> **What is needed**
Transcribe the stretch of entries below from the line with "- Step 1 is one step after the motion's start" through the line with "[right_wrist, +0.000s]", exactly and with both ends included; leave out all other lines.
--- Supplied records ---
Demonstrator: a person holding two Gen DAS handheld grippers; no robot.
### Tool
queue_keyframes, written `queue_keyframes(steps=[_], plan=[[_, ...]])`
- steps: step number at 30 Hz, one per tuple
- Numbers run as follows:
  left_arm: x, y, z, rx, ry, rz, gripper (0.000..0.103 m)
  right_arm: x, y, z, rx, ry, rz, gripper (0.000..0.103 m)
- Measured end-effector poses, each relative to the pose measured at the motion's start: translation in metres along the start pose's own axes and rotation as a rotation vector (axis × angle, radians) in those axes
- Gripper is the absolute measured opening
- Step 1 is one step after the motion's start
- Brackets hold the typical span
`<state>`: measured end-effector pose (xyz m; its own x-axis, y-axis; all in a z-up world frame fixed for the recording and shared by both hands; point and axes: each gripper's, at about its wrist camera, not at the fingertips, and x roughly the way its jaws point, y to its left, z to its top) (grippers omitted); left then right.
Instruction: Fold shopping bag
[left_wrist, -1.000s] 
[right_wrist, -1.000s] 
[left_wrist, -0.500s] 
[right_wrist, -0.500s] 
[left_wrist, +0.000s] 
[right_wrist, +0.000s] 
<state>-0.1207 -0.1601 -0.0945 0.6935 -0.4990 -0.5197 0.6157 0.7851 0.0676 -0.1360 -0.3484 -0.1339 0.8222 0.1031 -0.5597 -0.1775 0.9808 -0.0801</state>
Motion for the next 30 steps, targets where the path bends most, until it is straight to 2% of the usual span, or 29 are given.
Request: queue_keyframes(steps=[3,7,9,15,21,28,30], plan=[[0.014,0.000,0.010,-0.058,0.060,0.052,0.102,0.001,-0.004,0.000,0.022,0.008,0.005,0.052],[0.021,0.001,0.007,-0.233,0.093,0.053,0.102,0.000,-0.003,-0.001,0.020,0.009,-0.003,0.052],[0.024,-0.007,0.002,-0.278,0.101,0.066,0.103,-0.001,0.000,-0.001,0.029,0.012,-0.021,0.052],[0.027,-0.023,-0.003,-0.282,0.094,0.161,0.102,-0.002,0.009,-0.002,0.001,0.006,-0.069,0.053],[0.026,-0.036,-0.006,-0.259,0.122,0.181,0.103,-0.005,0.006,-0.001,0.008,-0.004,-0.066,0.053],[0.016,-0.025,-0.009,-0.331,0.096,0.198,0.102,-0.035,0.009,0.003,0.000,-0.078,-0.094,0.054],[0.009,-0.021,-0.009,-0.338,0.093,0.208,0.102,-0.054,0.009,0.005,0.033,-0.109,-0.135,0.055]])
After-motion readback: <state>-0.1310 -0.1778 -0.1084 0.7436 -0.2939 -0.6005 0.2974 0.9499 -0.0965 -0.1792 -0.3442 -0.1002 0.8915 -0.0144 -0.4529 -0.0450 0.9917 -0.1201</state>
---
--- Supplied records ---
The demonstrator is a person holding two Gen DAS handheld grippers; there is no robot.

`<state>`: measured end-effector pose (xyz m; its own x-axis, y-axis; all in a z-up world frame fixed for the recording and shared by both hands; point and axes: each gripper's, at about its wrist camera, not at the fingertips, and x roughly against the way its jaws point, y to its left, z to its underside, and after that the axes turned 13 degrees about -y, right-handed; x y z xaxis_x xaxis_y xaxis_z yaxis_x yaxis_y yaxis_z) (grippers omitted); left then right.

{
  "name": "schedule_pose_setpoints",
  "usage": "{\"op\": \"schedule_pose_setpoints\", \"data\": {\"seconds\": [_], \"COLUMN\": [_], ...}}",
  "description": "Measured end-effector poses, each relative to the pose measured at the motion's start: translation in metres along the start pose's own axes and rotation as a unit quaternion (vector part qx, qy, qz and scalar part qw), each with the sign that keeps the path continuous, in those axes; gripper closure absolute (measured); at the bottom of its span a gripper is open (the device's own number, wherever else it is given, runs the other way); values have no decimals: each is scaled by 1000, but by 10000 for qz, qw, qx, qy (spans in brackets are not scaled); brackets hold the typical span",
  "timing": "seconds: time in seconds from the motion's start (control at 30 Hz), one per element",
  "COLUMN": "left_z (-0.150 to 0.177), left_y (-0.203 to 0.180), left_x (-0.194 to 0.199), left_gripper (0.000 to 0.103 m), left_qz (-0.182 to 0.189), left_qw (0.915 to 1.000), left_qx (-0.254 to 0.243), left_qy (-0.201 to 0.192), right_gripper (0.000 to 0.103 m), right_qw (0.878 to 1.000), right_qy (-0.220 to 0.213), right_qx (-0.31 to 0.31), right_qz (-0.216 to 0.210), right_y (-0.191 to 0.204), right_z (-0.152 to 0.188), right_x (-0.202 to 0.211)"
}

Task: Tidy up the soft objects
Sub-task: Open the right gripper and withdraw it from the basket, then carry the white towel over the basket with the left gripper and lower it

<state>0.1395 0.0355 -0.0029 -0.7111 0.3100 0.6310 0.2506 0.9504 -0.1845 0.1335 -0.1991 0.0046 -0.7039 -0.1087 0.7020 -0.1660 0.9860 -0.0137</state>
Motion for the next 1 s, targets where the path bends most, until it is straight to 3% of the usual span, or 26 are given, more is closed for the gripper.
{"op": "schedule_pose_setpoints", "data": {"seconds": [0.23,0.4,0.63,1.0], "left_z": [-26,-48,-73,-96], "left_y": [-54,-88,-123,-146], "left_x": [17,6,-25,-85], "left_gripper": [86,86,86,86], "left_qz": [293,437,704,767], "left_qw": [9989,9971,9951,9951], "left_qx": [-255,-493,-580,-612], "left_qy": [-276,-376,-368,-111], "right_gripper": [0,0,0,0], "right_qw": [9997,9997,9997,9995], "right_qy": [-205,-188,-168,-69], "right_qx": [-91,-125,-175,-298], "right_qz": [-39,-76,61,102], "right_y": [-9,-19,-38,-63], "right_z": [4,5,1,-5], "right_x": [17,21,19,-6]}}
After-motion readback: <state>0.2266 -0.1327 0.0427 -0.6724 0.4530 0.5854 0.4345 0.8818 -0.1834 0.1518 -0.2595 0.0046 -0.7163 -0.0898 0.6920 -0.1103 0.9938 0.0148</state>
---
> **Written answer**
- Step 1 is one step after the motion's start
- Brackets hold the typical span
`<state>`: measured end-effector pose (xyz m; its own x-axis, y-axis; all in a z-up world frame fixed for the recording and shared by both hands; point and axes: each gripper's, at about its wrist camera, not at the fingertips, and x roughly the way its jaws point, y to its left, z to its top) (grippers omitted); left then right.
Instruction: Fold shopping bag
[left_wrist, -1.000s] 
[right_wrist, -1.000s] 
[left_wrist, -0.500s] 
[right_wrist, -0.500s] 
[left_wrist, +0.000s] 
[right_wrist, +0.000s] 

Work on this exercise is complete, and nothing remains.